-------- MATERIAL SHOWN
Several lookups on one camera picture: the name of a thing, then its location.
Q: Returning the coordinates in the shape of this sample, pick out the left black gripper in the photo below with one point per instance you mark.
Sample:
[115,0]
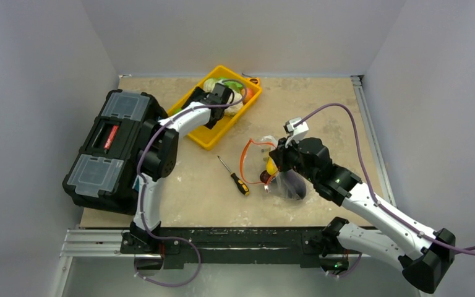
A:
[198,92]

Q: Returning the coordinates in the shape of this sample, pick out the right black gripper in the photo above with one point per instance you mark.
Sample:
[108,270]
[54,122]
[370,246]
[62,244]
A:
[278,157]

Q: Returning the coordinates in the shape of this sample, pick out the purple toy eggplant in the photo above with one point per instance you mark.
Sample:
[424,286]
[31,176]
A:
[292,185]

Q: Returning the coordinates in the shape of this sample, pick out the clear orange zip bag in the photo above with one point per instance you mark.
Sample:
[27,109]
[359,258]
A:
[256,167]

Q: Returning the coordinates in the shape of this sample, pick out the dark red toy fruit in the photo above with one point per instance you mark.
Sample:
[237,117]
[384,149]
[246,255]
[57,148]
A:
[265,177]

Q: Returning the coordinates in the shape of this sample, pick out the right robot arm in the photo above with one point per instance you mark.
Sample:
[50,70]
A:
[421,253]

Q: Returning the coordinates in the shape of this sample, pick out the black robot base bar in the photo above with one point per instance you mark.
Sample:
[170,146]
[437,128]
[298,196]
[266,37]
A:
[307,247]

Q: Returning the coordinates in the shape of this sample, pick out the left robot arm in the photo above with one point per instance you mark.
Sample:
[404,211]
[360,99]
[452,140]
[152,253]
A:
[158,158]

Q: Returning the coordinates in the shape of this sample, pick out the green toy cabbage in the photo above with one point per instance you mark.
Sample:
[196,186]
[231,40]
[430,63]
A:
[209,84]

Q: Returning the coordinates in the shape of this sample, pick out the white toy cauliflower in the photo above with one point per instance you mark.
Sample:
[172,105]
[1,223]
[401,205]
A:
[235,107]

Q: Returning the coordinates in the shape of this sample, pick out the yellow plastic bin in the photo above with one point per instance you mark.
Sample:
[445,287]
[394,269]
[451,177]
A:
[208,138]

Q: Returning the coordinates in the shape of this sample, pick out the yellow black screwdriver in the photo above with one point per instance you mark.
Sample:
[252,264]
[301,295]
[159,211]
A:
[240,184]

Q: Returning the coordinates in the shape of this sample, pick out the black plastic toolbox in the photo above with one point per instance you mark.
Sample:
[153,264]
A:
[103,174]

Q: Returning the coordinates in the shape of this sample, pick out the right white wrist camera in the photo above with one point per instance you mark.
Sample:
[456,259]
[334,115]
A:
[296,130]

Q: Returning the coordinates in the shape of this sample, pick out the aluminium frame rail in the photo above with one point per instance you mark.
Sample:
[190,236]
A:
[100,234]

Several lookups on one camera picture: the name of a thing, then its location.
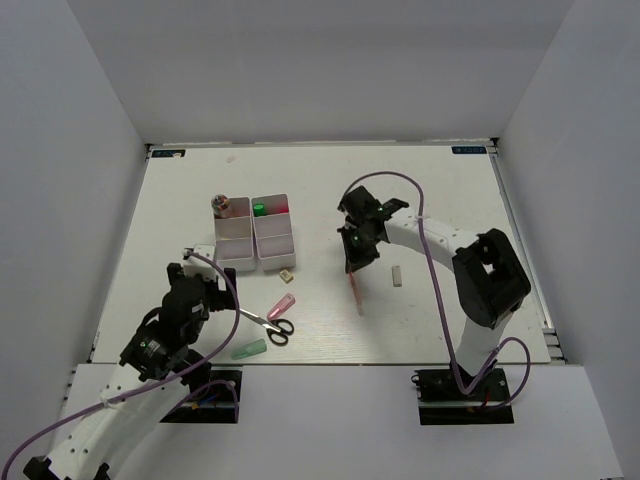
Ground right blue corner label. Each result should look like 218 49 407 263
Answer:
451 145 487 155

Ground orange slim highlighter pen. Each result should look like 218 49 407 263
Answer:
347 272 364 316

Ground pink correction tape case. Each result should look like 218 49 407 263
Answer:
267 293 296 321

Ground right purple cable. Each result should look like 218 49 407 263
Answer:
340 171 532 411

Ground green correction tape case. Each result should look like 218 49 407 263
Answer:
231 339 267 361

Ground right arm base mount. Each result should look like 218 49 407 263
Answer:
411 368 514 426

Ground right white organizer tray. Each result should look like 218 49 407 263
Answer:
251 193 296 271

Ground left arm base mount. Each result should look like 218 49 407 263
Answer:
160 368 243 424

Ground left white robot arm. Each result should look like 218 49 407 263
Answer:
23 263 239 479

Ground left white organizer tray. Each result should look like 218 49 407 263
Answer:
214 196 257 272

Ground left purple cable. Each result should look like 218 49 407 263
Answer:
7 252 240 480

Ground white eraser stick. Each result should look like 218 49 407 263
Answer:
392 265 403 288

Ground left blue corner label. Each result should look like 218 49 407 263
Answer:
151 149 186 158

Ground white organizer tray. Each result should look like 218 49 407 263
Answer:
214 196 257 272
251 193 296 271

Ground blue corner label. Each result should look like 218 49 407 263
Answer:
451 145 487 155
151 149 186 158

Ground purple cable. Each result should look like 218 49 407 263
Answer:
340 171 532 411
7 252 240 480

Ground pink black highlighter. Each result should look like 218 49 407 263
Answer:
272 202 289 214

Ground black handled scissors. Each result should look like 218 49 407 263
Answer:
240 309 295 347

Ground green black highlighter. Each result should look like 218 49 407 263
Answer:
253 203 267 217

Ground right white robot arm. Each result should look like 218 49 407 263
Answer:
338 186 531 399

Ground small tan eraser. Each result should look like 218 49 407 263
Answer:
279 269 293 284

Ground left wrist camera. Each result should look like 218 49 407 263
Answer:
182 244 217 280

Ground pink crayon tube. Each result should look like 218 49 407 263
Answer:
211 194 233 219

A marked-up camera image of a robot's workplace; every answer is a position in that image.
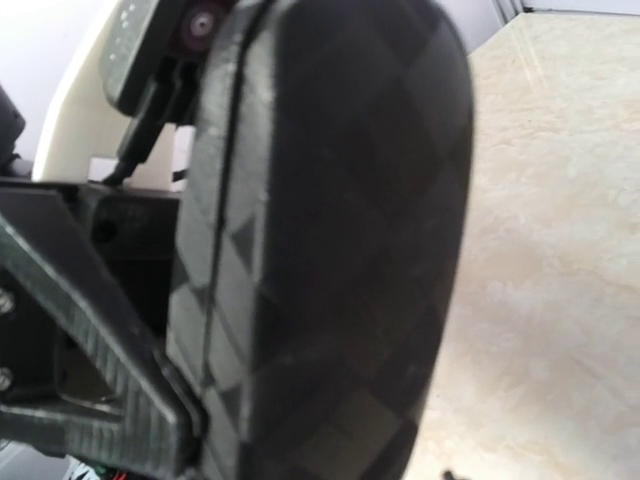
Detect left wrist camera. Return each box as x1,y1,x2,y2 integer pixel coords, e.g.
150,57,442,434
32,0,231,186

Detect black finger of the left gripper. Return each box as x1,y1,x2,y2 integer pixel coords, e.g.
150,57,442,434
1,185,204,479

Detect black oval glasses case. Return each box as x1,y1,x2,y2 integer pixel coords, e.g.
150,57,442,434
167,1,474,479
----------------
:: WORK TO BE COMPLETED ::
Omit the pictures. Transcribe every record exactly.

:: RESPONSE TO THIS TASK ::
Several lookups on one camera picture: the name of a thing, then its location.
Q: Returning the coordinates in the shape of this sample, pick out the left black gripper in the photo below with one point per instance you mark.
Sample:
[115,0]
A:
[198,92]

Q: Returning the coordinates in the shape of this sample, pick out the right black gripper in the photo above with one point per instance you mark.
Sample:
[108,270]
[54,122]
[370,246]
[62,244]
A:
[278,157]

Q: Returning the coordinates in the shape of this sample, pick out the purple toy eggplant in the photo above with one point per instance you mark.
Sample:
[424,286]
[31,176]
A:
[292,185]

Q: Returning the coordinates in the shape of this sample, pick out the clear orange zip bag in the photo above with one point per instance you mark.
Sample:
[27,109]
[359,258]
A:
[256,167]

Q: Returning the coordinates in the shape of this sample, pick out the dark red toy fruit in the photo above with one point per instance you mark.
Sample:
[237,117]
[384,149]
[246,255]
[57,148]
A:
[265,177]

Q: Returning the coordinates in the shape of this sample, pick out the right robot arm in the photo above with one point per instance you mark.
Sample:
[50,70]
A:
[421,253]

Q: Returning the coordinates in the shape of this sample, pick out the black robot base bar in the photo above with one point per instance you mark.
Sample:
[170,146]
[437,128]
[298,196]
[266,37]
A:
[307,247]

Q: Returning the coordinates in the shape of this sample, pick out the left robot arm in the photo above with one point per instance you mark.
Sample:
[404,211]
[360,99]
[452,140]
[152,253]
A:
[158,158]

Q: Returning the coordinates in the shape of this sample, pick out the green toy cabbage in the photo above with one point per instance you mark.
Sample:
[196,186]
[231,40]
[430,63]
A:
[209,84]

Q: Returning the coordinates in the shape of this sample, pick out the white toy cauliflower in the photo above with one point per instance you mark.
Sample:
[172,105]
[1,223]
[401,205]
A:
[235,107]

Q: Returning the coordinates in the shape of this sample, pick out the yellow plastic bin in the photo above with one point per instance you mark.
Sample:
[445,287]
[394,269]
[451,177]
A:
[208,138]

Q: Returning the coordinates in the shape of this sample, pick out the yellow black screwdriver in the photo above with one point per instance you mark.
Sample:
[252,264]
[301,295]
[159,211]
A:
[240,184]

Q: Returning the coordinates in the shape of this sample, pick out the black plastic toolbox in the photo above with one point per instance you mark.
Sample:
[153,264]
A:
[103,174]

Q: Returning the coordinates in the shape of this sample, pick out the right white wrist camera in the photo above with one point per instance you mark.
Sample:
[456,259]
[334,115]
A:
[296,130]

Q: Returning the coordinates in the shape of this sample, pick out the aluminium frame rail in the photo above with one point per instance you mark.
Sample:
[190,236]
A:
[100,234]

Several lookups on one camera picture: the name of a thing, then its location.
Ground right blue corner label. Each result should look like 218 49 407 263
Answer:
451 145 487 155

Ground orange slim highlighter pen. Each result should look like 218 49 407 263
Answer:
347 272 364 316

Ground pink correction tape case. Each result should look like 218 49 407 263
Answer:
267 293 296 321

Ground right purple cable. Each result should look like 218 49 407 263
Answer:
340 171 532 411

Ground green correction tape case. Each result should look like 218 49 407 263
Answer:
231 339 267 361

Ground right arm base mount. Each result should look like 218 49 407 263
Answer:
411 368 514 426

Ground right white organizer tray. Each result should look like 218 49 407 263
Answer:
251 193 296 271

Ground left arm base mount. Each result should look like 218 49 407 263
Answer:
160 368 243 424

Ground left white robot arm. Each result should look like 218 49 407 263
Answer:
23 263 239 479

Ground left white organizer tray. Each result should look like 218 49 407 263
Answer:
214 196 257 272

Ground left purple cable. Each result should look like 218 49 407 263
Answer:
7 252 240 480

Ground white eraser stick. Each result should look like 218 49 407 263
Answer:
392 265 403 288

Ground left blue corner label. Each result should look like 218 49 407 263
Answer:
151 149 186 158

Ground white organizer tray. Each result should look like 218 49 407 263
Answer:
214 196 257 272
251 193 296 271

Ground blue corner label. Each result should look like 218 49 407 263
Answer:
451 145 487 155
151 149 186 158

Ground purple cable. Each result should look like 218 49 407 263
Answer:
340 171 532 411
7 252 240 480

Ground pink black highlighter. Each result should look like 218 49 407 263
Answer:
272 202 289 214

Ground black handled scissors. Each result should look like 218 49 407 263
Answer:
240 309 295 347

Ground green black highlighter. Each result should look like 218 49 407 263
Answer:
253 203 267 217

Ground right white robot arm. Each result should look like 218 49 407 263
Answer:
338 186 531 399

Ground small tan eraser. Each result should look like 218 49 407 263
Answer:
279 269 293 284

Ground left wrist camera. Each result should look like 218 49 407 263
Answer:
182 244 217 280

Ground pink crayon tube. Each result should look like 218 49 407 263
Answer:
211 194 233 219

A marked-up camera image of a robot's workplace; every answer is a position in that image.
Detect left wrist camera. Return each box as x1,y1,x2,y2 integer pixel coords, e.g.
150,57,442,434
32,0,231,186

Detect black finger of the left gripper. Return each box as x1,y1,x2,y2 integer pixel coords, e.g.
150,57,442,434
1,185,204,479

Detect black oval glasses case. Return each box as x1,y1,x2,y2 integer pixel coords, e.g.
150,57,442,434
167,1,474,479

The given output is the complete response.